First Bank & Trust Co. v. Attorney General

371 Mass. 796 | Mass. | 1977

Hennessey, C.J.

First Bank and Trust Company of Hampden County (First Bank) brought two petitions in equity as trustee under the wills of Sarah E. Spaulding and George M. Steams seeking instructions as to whether certain bequests under both wills to or for the benefit of *797the First Unitarian Society of Chicopee (Chicopee Society) have failed as a result of the merger of that church with the Third Congregational Society in Springfield (Springfield Society). The cases were consolidated for trial. A Probate Court judge found that all bequests had failed and ordered the trustee to distribute the funds in its hands to persons claiming under the residuary legatees named in both wills. Both the Attorney General and the Springfield Society appealed from those judgments. We reverse as to both trusts.

The merger of the Chicopee Society, a religious society organized under St. 1834, c. 183, § 6, and the Springfield Society, a corporation established under St. 1818, c. 86, was authorized by St. 1972, c. 325. Section 2 of that statute provided that “[u]pon the completion of the merger... the First Unitarian Society of Chicopee shall no longer continue as a separate society and the Third Congregational Society in Springfield under its existing corporate powers may carry on the activities heretofore carried on by said First Unitarian Society of Chicopee as part of the activities of said Third Congregational Society of Springfield, and all persons who were members of said First Unitarian Society of Chicopee shall become members of said Third Congregational Society in Springfield.” Section 3 of that statute provided for the transfer of all the property of the Chicopee Society, including bequests, devises, and gifts, to the Springfield Society and for the vesting in the Springfield Society of all the powers, rights, and privileges possessed by the Chicopee Society with respect to such property.

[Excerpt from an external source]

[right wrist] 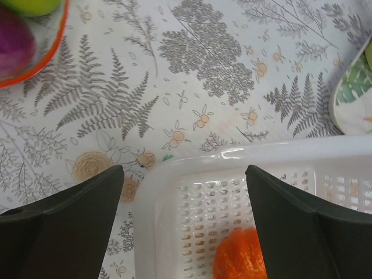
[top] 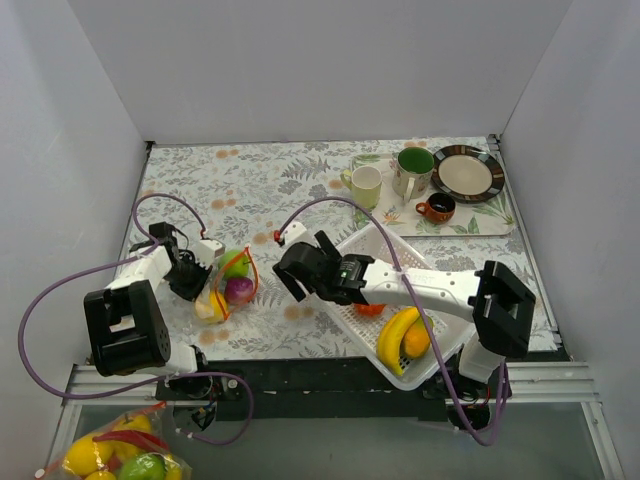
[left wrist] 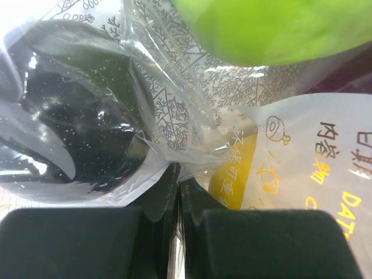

The only issue before us in these cases is whether the ruling of the Probate Court judge that the bequests failed because religious services were no longer conducted in Chicopee after the merger and because no former members of the Chicopee Society continued to be members of the merged church was correct. The power of the Legislature to transfer these bequests to the Springfield Society subject to the conditions imposed by the terms of the original bequests to the Chicopee Society is not disputed. The Probate Court judge did not find that the merger itself *798had caused the bequests to fail but rather that, after the Chicopee Society’s property interest in these bequests had vested in the Springfield Society, the merged society failed to comply with the conditions imposed in the two wills.

We summarize the evidence before the Probate Court judge which was common to both cases. The Springfield Society was founded in 1818. It has been a Unitarian church since its founding and was one of the churches which participated in the formation of the American Unitarian Association in 1825. It maintained that affiliation until 1961 when the American Unitarian Association merged with the Universalist Church of America to form the Unitarian Universalist Association and has continuously since that time been a member of the merged association.

The Chicopee Society was a member of the American Unitarian Association from its inception until 1961 when it became a member of the Unitarian Universalist Association. It maintained that affiliation until the merger of the two churches.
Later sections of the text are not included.